[THE PROBLEM] Repeat the entries below exactly. Drop the pictures.

-------- RECORDED DATA

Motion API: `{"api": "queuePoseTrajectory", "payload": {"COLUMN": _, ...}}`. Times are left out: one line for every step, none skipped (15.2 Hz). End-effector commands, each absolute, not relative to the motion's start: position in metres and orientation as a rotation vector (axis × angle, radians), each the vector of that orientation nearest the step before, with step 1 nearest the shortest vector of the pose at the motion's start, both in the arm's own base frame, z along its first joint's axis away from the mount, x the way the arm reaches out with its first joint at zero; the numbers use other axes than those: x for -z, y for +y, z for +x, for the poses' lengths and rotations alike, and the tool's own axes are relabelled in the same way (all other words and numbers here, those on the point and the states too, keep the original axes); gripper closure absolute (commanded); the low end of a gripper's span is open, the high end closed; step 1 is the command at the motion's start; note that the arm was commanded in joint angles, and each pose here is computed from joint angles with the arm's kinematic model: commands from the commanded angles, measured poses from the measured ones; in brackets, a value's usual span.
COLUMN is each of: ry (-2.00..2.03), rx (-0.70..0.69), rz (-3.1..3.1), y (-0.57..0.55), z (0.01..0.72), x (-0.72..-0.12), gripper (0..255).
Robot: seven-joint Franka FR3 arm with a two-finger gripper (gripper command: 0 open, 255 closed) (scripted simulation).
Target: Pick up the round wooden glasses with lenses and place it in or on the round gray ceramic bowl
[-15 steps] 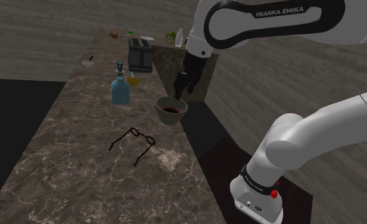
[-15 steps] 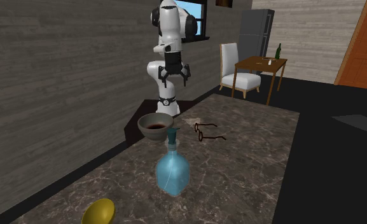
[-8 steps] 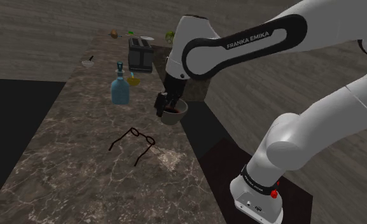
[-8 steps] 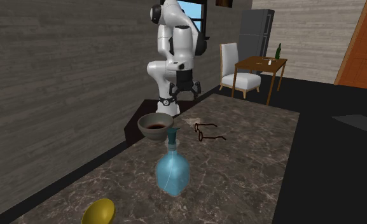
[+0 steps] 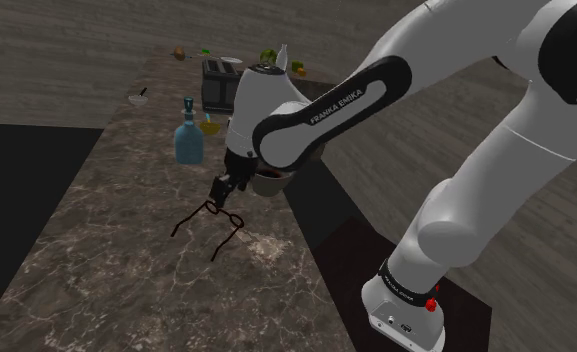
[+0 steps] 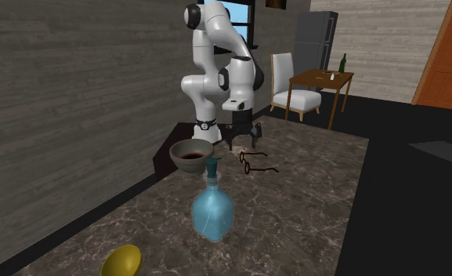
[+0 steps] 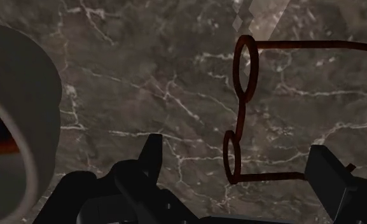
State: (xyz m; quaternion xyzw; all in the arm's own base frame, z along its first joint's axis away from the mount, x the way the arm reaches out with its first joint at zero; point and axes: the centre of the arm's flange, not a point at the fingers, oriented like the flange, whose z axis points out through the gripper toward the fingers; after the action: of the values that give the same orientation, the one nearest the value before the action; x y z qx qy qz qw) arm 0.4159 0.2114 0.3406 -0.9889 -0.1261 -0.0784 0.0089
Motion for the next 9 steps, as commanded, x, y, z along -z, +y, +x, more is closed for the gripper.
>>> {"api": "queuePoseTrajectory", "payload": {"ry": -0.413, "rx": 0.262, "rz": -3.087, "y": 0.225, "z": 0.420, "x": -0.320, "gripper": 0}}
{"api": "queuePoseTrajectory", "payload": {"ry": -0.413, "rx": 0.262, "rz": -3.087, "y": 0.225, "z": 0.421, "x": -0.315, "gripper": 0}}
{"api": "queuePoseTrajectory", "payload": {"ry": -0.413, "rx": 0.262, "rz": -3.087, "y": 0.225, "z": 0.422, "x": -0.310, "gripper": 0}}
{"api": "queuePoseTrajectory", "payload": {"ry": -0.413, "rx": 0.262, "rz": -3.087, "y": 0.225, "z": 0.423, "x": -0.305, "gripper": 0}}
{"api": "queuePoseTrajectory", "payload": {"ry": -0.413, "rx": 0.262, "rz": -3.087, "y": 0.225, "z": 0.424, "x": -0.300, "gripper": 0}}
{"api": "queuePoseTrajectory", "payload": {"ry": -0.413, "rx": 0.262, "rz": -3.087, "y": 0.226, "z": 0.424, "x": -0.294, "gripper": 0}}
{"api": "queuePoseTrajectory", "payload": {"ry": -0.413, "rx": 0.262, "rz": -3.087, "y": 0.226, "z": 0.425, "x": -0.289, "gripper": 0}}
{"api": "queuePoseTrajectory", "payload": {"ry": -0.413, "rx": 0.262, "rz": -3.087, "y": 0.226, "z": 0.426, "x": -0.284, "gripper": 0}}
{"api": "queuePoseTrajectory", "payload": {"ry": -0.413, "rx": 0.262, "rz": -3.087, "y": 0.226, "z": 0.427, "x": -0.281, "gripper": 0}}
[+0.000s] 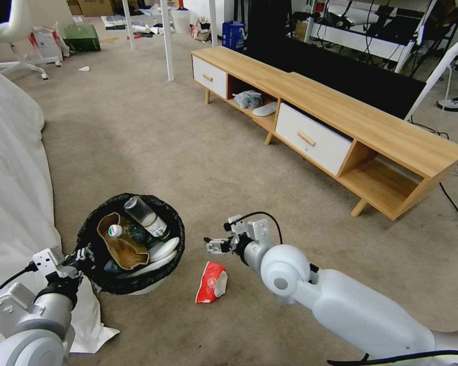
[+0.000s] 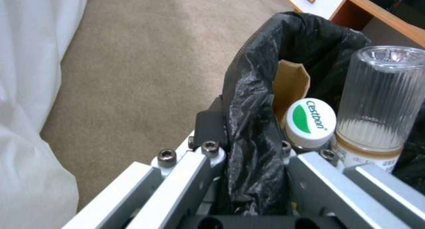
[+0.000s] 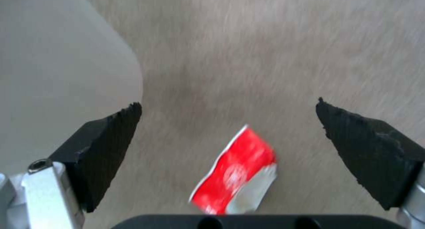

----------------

[SOLUTION FOR THIS TASK]
Motion API: `{"api": "queuePoseTrajectory", "payload": {"COLUMN": _, ...}}`. Times are left out: one line for every step, none skipped (15.2 Hz). End-effector commands, each absolute, not relative to the motion's start: position in metres and orientation as a rotation vector (axis × angle, radians), each the vector of that orientation nearest the step before, with step 1 nearest the shortest vector of the pose at the motion's start, both in the arm's own base frame, z along its first joint's axis away from the mount, x the way the arm reaches out with its first joint at zero; the numbers use other axes than those: x for -z, y for +y, z for +x, for the poses' lengths and rotations alike, and the tool's own axes are relabelled in the same way (all other words and numbers here, those on the point and the states too, keep the original axes); gripper closure absolute (commanded); the low end of a gripper's span is open, the high end closed; step 1 is the command at the motion's start; note that the arm was commanded in joint angles, and each pose here is computed from joint angles with the arm's kinematic model: commands from the commanded angles, measured poses from the measured ones; in brackets, a value's usual span.
COLUMN is each of: ry (-2.00..2.03), rx (-0.70..0.69), rz (-3.1..3.1), y (-0.57..0.55), z (0.01..0.72), x (-0.72..-0.12), gripper (0..255).
Robot: seven-joint Franka FR3 arm with a two-finger gripper (gripper command: 0 open, 255 closed) (scripted simulation).
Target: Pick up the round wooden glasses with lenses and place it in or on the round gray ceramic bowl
[-15 steps] 
[-15 steps] 
[-8 steps] 
[-8 steps] 
[+0 steps] 
[+0 steps] 
[+0 steps] 
State: (xyz m; quaternion xyzw; all in the arm's own base frame, z along its first joint's axis away from the mount, x the way the arm reaches out with its first joint at zero; point and axes: the centre of the arm's flange, not a point at the fingers, oriented like the flange, whose z axis points out through the gripper toward the fingers; after the action: of the values that give the same orientation, the one nearest the value before the action; x y z qx qy qz qw) arm 0.4159 0.2114 0.3406 -0.9889 -0.1261 -0.0784 0.0089
Motion for the next 9 steps, as commanded, x, y, z along -z, +y, +x, more is closed for the gripper.
>>> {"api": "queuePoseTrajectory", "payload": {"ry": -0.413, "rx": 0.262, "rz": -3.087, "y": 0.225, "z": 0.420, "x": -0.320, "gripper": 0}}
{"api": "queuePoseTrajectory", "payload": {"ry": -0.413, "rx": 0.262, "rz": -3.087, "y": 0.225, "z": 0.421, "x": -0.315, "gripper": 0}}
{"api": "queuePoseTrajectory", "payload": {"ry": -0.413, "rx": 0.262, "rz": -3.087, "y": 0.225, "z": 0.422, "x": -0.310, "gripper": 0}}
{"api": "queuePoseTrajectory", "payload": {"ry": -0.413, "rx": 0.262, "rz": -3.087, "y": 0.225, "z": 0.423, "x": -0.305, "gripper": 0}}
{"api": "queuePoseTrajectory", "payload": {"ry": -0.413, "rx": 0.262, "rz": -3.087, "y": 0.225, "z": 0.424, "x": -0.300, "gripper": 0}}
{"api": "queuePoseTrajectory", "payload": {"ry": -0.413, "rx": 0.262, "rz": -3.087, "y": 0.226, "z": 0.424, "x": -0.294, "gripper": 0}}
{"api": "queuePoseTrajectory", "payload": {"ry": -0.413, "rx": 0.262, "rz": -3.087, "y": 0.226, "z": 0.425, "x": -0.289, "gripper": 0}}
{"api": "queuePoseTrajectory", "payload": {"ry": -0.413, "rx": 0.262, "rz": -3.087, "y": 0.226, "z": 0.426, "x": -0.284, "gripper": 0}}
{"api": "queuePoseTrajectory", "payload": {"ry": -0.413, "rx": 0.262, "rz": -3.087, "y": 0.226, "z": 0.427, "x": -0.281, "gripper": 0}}
[+0.000s] 
[+0.000s] 
[+0.000s] 

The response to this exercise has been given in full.